Валентина Ворон, задумчиво потерев переносицу, проговорила:

— Знаете, Петр Михайлович, когда я пришла в модельный бизнес, свою карьеру когда начинала, со мной и другими девочками тоже работали психологи. Сейчас они есть в штате почти у каждого уважающего себя агентства. Опыт общения имеется. И госпожа Мороз мне психолога отнюдь не напоминает. Тон, манера, лексика… «Крышует», все остальное… Оксаночка, вы, извините, срок не мотали? Ну вот совсем вы не похожи на типичного представителя такой важной профессии.

— С волками жить, Валюша, — в тон ей ответила Сана. — Итак, мы поняли друг друга? Ошиблись, извините, больше не потревожим. Занимайтесь сами своими моделями. Мы пойдем другим путем.

— Никуда вы не пойдете! — неожиданно резко гаркнул полковник Самчук.

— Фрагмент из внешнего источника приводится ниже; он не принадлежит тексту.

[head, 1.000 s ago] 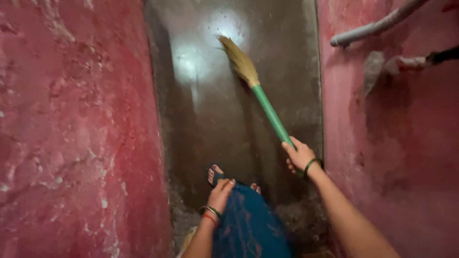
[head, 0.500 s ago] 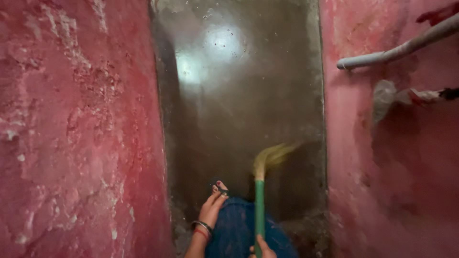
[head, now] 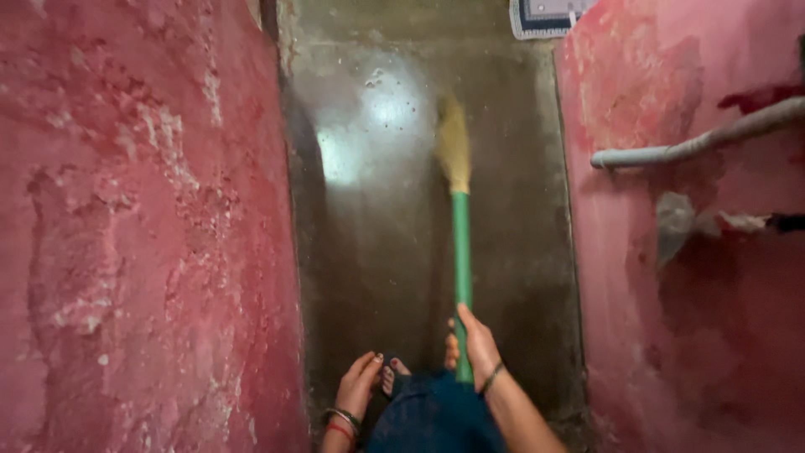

Улыбка медленно сошла с лица пани Саны.

— То есть?

— Нашли чем пугать — немецким миллионером! Мужчина, — он повернулся к Эрику, — вы разве забыли, от чего этому вашему, как его… мистеру Твистеру, короче говоря… Ага, так вы действительно не понимаете до конца, в какую гнилую историю придется вписывать своего покровителя? Развращение несовершеннолетних — оно и в Африке… это самое. Да три заявления от мамаш, три, — он выставил перед собой руку с тремя растопыренными пальцами, покрытыми на фалангах короткими черными волосками, — три всего бумажки перебьют любые миллионы! И откупиться не выйдет! Когда выносятся подобные приговоры, обществу это нравится! Пресса, мать ее за ногу, на седьмом небе от счастья! Мамаши выкуп не возьмут, я лично им не разрешу так делать! Миллионеры приходят и уходят, им же тут жить! Любую другую ситуацию, уважаемые, большие деньги могут переломить. Вашу — никогда! Как вы только что сказали — нигде в мире. Кем будет выглядеть в своей Германии тот миллионер, тем более не родной, украинского происхождения, который заступается за растлителей малолетних? Где будут его миллионы? Кто захочет иметь с ним дело? Об этом подумайте, — тон снизился, теперь Самчук говорил вкрадчиво. — И еще о том, что формально вы, пани Сана, и ваш польский мужчина совершаете уголовно наказуемое деяние. Если мы не работаем вместе — вы сидите. Миллионер не спасет. Третьего, как говорится, не дано.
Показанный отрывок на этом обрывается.